No puedo parar de reír.

—Mi urgencia por venir a verte —sigue Coral— es que Joaquín me ha pedido que nos vayamos a vivir juntos. Quiere tenerme para él todas las noches para rebozarme en harina, pero yo dudo. ¡No sé qué hacer! No quiero sentirme de nuevo Gordicienta y…

—Coral, ¡lánzate y disfruta! —la interrumpo—. Lo que te pasó con Toño no tiene por qué volver a pasarte. No conozco a Joaquín, pero por lo que dices es un caballero que sabe mimarte y cuidarte y…

—He dicho que sí —me corta—. ¡La semana que viene me mudo!

La miro alucinada. Pero ¿no me ha dicho que dudaba?

Veo que se levanta tan tranquila y se va por la tarta; luego entra en la cocina, sale con dos cucharas, dos platos y un cuchillo y, cuando se sienta de nuevo, al ver mi cara dice:

—Vale. Soy una angustias, pero necesitaba que tú me dijeras lo que me has dicho para saber que hice bien. ¿Sabes qué me dijo cuando acepté ir a vivir con él? —Niego con la cabeza. De Coral ya no sé nada—. Me preguntó la hora y luego dijo: «Ahora siempre sabré a qué hora morí de amor». ¡Oh, Dios! ¡Oh, Dios! ¿Te lo puedes creer?

—¿Lo dices en serio? —pregunto atónita. Pues sí que es romántico Joaquín, el astronauta peruano.

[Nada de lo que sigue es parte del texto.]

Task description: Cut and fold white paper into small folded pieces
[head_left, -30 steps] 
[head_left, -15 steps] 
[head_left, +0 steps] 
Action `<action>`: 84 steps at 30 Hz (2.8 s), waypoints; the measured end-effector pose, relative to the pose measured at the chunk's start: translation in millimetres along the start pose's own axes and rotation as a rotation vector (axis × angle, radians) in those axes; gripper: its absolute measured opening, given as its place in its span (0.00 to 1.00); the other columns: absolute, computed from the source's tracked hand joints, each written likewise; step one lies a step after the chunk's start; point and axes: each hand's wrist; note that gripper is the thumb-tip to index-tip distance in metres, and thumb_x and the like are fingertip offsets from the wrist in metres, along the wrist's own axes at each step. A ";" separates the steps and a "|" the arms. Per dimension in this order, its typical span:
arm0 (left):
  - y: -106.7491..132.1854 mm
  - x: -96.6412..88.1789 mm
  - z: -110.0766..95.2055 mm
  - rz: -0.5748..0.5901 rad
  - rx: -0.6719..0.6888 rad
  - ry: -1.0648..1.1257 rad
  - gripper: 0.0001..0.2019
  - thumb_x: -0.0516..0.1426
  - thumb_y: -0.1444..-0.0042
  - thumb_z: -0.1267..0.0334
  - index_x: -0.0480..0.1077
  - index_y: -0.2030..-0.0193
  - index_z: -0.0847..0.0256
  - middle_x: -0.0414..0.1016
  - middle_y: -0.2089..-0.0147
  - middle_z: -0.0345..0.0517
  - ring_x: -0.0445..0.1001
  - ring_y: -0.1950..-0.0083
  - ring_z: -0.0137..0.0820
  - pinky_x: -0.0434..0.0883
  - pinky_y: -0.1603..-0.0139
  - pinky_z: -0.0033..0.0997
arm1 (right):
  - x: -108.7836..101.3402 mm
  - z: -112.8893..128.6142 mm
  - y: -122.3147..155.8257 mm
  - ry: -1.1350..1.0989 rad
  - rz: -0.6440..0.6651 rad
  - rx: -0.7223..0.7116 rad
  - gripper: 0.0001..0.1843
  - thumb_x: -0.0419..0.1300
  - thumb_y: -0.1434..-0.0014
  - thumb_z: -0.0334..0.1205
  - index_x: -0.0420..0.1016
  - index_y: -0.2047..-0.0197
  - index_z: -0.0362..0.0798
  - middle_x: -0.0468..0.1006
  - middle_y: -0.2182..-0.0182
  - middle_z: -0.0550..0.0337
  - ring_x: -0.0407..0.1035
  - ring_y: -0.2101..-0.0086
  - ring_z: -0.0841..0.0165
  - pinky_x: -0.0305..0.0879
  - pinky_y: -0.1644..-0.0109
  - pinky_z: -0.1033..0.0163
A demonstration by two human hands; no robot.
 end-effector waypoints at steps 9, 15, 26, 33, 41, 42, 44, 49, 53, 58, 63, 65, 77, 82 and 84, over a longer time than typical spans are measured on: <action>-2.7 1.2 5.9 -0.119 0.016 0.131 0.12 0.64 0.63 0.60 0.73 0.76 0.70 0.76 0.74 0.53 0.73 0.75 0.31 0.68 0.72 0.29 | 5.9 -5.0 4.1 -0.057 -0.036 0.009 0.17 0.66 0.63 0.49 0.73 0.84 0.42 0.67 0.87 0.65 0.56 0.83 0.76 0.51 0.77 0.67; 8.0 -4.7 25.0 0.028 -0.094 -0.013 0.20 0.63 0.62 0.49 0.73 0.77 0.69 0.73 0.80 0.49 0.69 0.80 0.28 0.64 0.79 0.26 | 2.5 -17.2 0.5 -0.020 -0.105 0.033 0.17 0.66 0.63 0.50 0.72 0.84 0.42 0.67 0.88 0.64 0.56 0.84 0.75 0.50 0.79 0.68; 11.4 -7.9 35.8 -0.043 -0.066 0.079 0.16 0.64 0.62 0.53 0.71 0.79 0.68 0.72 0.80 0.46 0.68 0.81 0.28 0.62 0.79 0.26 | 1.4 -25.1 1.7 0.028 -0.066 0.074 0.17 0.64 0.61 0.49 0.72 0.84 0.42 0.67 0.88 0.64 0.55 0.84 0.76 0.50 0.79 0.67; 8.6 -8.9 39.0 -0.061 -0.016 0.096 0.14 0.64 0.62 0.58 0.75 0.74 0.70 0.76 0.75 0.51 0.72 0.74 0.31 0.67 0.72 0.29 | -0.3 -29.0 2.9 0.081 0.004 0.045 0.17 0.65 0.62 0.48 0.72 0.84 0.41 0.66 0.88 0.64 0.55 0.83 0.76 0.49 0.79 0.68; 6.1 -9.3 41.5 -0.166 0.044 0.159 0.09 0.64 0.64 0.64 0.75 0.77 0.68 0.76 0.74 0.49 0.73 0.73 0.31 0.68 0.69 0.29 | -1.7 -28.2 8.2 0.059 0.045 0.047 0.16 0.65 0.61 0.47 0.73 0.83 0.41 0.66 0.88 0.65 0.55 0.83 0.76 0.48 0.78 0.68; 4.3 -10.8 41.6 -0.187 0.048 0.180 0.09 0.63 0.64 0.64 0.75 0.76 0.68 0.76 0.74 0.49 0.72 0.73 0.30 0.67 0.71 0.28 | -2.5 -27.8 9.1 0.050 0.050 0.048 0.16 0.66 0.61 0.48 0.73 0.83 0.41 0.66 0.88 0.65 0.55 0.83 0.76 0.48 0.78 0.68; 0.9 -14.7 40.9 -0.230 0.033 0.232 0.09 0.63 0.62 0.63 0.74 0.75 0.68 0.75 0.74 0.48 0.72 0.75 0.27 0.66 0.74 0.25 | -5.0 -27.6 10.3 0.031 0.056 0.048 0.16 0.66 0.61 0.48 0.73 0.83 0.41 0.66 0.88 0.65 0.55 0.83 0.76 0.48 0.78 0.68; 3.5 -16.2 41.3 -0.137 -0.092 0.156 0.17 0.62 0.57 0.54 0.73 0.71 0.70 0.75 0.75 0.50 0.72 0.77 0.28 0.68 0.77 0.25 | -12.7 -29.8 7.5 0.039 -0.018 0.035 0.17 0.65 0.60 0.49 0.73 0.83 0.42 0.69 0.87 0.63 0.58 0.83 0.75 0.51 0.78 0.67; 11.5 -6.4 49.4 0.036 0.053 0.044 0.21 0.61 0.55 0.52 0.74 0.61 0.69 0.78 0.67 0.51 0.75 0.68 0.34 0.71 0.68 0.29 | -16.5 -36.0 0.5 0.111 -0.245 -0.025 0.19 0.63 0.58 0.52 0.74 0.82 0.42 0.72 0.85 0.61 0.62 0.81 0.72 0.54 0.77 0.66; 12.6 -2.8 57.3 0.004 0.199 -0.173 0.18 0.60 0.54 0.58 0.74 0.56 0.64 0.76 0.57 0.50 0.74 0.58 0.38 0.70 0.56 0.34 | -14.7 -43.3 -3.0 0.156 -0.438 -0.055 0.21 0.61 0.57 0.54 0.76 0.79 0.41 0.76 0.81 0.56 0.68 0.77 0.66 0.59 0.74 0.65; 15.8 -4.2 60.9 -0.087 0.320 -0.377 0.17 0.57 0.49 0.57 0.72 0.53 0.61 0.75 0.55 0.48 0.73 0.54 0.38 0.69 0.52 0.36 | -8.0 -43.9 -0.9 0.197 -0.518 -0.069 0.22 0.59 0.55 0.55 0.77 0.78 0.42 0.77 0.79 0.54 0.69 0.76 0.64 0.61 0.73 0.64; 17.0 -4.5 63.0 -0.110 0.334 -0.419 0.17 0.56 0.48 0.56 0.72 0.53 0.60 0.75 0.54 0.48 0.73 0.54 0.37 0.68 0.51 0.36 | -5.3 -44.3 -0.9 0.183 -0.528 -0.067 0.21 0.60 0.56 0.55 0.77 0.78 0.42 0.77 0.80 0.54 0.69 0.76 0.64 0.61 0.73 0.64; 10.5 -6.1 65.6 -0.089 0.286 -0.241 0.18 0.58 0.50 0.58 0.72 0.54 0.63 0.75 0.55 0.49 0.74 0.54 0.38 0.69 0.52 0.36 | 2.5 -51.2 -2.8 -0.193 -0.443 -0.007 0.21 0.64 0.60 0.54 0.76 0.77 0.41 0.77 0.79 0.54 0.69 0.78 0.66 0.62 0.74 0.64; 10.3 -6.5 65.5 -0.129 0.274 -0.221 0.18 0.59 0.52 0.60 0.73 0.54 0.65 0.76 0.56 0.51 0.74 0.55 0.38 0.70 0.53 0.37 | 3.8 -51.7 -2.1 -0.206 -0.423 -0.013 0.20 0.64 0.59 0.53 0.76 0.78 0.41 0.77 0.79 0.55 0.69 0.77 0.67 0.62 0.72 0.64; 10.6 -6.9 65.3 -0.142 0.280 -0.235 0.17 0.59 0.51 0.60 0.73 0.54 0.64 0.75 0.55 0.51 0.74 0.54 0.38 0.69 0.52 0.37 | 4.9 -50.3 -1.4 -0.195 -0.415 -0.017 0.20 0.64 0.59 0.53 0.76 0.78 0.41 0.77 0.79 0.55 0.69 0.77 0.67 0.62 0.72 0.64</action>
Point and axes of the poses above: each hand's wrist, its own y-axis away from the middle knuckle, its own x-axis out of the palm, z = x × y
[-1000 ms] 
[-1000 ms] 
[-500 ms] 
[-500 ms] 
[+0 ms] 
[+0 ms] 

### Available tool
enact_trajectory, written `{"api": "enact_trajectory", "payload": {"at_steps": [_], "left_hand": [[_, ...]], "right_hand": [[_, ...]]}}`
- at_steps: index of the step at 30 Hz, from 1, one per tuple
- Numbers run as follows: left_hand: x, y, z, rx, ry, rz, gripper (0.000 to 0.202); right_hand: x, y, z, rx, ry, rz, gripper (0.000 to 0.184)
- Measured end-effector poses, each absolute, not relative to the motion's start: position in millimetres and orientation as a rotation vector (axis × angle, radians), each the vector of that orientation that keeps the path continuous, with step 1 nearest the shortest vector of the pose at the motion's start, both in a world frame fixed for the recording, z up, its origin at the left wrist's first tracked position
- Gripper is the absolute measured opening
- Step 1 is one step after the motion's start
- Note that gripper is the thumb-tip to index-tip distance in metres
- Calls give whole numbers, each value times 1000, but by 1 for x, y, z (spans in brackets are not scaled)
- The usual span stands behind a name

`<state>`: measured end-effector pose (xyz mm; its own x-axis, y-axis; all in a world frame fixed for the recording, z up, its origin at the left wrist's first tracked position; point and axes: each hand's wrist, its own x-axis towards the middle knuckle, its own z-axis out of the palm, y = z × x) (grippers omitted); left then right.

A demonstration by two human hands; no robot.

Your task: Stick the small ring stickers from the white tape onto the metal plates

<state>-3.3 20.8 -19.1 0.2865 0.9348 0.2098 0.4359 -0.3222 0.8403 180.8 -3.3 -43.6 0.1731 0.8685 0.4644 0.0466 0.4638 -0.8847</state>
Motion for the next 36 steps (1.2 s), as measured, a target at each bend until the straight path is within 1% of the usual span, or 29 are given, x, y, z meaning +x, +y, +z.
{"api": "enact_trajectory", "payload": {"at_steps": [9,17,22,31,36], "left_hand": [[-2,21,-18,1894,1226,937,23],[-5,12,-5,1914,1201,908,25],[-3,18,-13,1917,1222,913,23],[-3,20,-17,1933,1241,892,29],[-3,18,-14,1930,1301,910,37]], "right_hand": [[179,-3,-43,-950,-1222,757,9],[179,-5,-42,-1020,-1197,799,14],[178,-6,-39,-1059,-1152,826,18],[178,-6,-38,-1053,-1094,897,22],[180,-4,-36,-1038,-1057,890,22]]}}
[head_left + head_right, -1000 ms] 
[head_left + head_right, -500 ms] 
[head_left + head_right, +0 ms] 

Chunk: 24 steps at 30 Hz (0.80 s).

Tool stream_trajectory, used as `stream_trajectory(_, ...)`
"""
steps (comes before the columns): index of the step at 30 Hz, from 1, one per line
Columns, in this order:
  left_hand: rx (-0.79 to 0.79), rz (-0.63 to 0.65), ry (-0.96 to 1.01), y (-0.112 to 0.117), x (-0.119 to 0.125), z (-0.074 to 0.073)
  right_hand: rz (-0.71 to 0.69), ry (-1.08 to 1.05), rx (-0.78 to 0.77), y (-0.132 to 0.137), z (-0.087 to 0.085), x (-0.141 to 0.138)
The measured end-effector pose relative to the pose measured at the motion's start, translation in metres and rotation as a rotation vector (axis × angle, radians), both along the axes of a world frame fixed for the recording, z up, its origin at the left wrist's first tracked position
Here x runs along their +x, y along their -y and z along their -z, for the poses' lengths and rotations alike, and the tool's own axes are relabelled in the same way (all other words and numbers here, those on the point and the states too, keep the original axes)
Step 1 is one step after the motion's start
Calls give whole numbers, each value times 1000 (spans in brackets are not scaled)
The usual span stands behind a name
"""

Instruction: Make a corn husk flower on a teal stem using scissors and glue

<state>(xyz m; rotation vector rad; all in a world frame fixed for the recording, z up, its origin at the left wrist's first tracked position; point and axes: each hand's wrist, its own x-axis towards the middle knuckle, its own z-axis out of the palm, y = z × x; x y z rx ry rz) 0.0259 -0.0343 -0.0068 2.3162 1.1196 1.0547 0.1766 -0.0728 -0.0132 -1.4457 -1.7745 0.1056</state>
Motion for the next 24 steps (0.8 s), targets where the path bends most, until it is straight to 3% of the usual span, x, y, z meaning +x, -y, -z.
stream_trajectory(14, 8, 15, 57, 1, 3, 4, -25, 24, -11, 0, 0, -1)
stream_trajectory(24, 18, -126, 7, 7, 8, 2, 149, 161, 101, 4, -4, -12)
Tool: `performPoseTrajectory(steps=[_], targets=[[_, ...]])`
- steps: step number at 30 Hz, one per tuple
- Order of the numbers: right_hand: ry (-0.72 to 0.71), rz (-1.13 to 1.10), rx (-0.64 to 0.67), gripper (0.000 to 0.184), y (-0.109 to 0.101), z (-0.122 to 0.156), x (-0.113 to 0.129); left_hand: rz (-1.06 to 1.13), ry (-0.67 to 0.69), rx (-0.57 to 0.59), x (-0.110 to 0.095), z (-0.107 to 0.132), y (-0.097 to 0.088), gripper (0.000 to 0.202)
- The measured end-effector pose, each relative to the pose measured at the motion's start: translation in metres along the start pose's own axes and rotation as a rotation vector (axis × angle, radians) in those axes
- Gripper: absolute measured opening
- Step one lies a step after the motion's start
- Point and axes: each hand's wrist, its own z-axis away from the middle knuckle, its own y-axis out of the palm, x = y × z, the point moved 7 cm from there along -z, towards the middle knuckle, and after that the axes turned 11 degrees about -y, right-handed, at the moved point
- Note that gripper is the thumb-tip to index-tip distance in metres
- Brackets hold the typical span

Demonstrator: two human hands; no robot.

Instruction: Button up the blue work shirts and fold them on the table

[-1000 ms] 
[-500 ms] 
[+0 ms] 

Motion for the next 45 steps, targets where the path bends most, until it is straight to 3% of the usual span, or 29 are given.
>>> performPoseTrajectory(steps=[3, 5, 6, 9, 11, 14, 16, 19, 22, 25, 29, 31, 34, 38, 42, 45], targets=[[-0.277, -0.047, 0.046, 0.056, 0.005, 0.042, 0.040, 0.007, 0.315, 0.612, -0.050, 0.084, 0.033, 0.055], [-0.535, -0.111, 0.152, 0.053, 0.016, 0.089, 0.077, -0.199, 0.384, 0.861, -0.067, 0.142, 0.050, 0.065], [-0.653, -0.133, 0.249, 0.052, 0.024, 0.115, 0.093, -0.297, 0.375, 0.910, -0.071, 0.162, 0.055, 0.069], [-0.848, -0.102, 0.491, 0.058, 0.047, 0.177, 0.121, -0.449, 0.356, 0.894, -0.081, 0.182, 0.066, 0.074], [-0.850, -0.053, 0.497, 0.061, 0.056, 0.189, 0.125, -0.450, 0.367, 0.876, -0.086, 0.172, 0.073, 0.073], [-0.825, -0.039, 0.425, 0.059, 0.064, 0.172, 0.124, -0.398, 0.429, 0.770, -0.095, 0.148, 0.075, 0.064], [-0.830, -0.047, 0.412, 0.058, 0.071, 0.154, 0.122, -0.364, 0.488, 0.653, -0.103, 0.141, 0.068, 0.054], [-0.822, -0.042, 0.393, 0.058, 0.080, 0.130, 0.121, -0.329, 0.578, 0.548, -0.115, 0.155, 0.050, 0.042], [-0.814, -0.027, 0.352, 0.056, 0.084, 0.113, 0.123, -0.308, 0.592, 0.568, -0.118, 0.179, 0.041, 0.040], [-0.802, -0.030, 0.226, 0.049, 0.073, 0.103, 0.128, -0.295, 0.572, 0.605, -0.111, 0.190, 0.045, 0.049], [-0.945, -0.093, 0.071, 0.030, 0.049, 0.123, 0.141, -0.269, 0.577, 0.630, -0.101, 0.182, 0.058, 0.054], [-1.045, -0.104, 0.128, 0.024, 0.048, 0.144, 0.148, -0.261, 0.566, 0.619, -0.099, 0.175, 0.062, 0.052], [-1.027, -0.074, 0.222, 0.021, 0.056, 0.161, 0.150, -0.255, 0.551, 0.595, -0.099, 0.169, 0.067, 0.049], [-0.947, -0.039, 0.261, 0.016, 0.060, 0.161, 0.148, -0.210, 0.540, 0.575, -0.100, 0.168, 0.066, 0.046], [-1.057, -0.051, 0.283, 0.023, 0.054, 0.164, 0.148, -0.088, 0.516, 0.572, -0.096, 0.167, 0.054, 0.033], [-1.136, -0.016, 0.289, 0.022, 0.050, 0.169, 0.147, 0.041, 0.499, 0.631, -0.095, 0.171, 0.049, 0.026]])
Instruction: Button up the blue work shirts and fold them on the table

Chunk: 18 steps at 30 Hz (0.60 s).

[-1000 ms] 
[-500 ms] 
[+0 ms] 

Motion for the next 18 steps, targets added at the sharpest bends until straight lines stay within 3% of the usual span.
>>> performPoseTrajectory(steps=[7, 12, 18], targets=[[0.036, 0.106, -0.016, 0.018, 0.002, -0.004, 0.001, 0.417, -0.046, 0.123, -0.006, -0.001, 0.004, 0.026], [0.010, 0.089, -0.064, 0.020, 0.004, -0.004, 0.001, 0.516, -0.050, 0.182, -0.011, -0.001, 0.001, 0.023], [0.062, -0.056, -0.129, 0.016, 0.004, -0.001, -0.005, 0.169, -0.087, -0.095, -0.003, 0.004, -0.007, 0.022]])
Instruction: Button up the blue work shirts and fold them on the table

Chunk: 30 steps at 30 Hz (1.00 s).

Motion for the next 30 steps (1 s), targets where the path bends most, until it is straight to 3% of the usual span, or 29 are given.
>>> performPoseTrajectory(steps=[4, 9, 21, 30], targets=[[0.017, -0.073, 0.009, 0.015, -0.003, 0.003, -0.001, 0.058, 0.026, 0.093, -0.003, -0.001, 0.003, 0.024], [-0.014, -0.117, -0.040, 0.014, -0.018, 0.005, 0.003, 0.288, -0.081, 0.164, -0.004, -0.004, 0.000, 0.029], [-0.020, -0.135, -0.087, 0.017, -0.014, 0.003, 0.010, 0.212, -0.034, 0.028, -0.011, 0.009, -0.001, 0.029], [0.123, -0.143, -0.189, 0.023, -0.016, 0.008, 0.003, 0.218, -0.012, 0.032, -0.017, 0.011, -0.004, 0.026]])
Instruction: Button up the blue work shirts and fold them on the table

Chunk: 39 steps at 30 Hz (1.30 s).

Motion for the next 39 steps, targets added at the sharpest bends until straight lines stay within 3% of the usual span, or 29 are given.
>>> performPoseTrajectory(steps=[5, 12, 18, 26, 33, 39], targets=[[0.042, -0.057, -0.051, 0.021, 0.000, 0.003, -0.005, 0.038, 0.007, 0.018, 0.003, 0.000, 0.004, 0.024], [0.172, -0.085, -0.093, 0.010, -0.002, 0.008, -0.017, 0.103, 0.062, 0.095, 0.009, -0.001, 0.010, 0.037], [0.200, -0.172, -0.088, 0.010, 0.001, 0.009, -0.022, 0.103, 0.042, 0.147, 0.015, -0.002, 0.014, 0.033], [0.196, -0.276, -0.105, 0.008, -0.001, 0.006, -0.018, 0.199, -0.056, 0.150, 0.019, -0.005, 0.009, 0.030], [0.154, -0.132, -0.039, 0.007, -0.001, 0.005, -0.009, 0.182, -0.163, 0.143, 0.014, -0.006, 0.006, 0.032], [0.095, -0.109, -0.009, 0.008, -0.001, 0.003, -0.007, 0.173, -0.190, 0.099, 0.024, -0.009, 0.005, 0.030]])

Coral asiente. Veo la felicidad reflejada en su rostro y exclamo emocionada:

—Me superencantaaaaaaaa…

Parte dos porciones de tarta y, sirviéndolas en los platos, dice:

—Yo sólo quiero ser feliz con él como tú lo eres con Dylan. ¿Tú crees que lo conseguiré?

Sin duda alguna lo conseguirá o yo misma mataré al peruano astronauta y amasador de harina. Le doy un fuerte abrazo a la mejor amiga que una pueda tener y contesto mientras se me saltan las lágrimas:

—No lo dudes. Vas a ser muy feliz, tontorrona.

Y así permanecemos abrazadas durante un buen rato en mi estupendo sofá de los abrazos.